Records provided |
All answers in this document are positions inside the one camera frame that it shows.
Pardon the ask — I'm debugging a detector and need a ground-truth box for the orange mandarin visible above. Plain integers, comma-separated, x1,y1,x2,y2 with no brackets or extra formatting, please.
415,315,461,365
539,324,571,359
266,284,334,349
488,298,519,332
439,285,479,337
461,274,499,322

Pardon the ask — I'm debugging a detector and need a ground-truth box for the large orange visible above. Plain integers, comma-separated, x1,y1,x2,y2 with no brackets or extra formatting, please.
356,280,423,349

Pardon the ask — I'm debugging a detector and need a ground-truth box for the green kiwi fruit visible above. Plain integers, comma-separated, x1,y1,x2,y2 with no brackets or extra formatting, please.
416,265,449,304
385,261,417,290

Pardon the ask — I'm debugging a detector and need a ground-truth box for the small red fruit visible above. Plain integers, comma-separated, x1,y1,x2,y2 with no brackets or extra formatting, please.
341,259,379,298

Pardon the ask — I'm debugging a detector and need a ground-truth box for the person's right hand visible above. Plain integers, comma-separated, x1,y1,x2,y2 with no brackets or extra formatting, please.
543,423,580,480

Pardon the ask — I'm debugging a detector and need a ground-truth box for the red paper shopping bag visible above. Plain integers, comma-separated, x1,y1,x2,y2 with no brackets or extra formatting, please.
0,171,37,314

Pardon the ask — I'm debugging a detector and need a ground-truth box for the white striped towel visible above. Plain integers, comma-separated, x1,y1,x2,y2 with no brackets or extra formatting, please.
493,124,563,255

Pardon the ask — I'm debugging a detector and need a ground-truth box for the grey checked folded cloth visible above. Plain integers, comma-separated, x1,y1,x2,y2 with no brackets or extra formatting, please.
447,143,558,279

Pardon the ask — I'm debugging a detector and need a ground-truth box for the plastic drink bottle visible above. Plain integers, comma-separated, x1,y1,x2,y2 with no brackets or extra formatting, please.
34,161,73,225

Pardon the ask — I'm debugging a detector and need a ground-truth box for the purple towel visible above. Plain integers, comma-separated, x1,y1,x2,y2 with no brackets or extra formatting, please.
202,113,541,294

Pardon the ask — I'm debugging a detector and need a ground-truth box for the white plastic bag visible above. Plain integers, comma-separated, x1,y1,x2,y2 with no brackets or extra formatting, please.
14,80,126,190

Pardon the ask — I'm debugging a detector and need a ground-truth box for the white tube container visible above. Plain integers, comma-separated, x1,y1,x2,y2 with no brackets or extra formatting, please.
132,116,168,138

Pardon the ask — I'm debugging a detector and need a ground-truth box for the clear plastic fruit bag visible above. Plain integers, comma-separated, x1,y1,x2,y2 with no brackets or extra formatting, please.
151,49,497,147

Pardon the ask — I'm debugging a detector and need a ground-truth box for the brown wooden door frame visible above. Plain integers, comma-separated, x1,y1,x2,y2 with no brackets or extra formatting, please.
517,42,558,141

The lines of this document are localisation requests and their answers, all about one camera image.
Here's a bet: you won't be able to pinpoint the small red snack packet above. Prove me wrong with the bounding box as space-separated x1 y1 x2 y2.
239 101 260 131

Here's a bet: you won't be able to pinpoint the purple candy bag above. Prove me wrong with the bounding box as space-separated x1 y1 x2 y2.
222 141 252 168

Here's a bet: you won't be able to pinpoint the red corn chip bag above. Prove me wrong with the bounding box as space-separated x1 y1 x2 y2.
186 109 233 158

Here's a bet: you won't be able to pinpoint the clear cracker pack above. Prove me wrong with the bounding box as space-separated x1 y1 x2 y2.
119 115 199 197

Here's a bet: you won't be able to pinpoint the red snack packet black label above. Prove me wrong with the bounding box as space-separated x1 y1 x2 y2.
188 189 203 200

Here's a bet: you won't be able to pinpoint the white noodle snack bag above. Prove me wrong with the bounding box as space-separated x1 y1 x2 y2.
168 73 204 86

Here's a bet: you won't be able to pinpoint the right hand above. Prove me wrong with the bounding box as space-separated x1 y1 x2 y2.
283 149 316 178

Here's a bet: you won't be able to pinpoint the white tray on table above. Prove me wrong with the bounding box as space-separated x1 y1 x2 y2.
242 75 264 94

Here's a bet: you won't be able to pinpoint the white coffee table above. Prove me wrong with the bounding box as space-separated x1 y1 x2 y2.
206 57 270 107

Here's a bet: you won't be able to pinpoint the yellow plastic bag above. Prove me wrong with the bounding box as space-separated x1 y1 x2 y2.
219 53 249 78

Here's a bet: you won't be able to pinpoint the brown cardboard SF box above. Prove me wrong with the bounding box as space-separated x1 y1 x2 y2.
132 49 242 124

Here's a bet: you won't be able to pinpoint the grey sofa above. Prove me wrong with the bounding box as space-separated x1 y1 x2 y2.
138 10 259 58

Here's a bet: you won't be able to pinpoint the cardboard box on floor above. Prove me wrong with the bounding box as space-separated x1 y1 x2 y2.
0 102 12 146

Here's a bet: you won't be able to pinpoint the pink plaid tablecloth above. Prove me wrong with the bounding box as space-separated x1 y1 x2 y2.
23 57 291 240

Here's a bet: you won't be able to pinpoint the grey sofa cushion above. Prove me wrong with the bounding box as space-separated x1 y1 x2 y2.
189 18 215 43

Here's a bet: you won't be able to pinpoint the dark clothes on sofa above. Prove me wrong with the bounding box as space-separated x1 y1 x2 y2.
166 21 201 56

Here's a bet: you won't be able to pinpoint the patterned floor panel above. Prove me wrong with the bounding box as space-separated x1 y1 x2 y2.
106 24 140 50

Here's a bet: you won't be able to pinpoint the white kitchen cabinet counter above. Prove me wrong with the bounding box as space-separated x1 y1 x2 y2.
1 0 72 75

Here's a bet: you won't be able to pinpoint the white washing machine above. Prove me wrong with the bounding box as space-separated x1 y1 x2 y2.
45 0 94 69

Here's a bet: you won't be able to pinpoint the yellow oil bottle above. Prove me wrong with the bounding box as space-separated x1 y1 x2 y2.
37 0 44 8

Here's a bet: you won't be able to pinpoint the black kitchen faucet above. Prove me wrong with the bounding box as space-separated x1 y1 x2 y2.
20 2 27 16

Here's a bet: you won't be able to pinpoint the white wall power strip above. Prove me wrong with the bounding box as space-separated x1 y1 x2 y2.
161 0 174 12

Work request | Each line above where the word "this" occurs should be returned in full.

Exercise answer |
All answers in this document are positions inside the one camera frame that it shows.
The lines of this document are localisation requests and their answers, all about one camera image.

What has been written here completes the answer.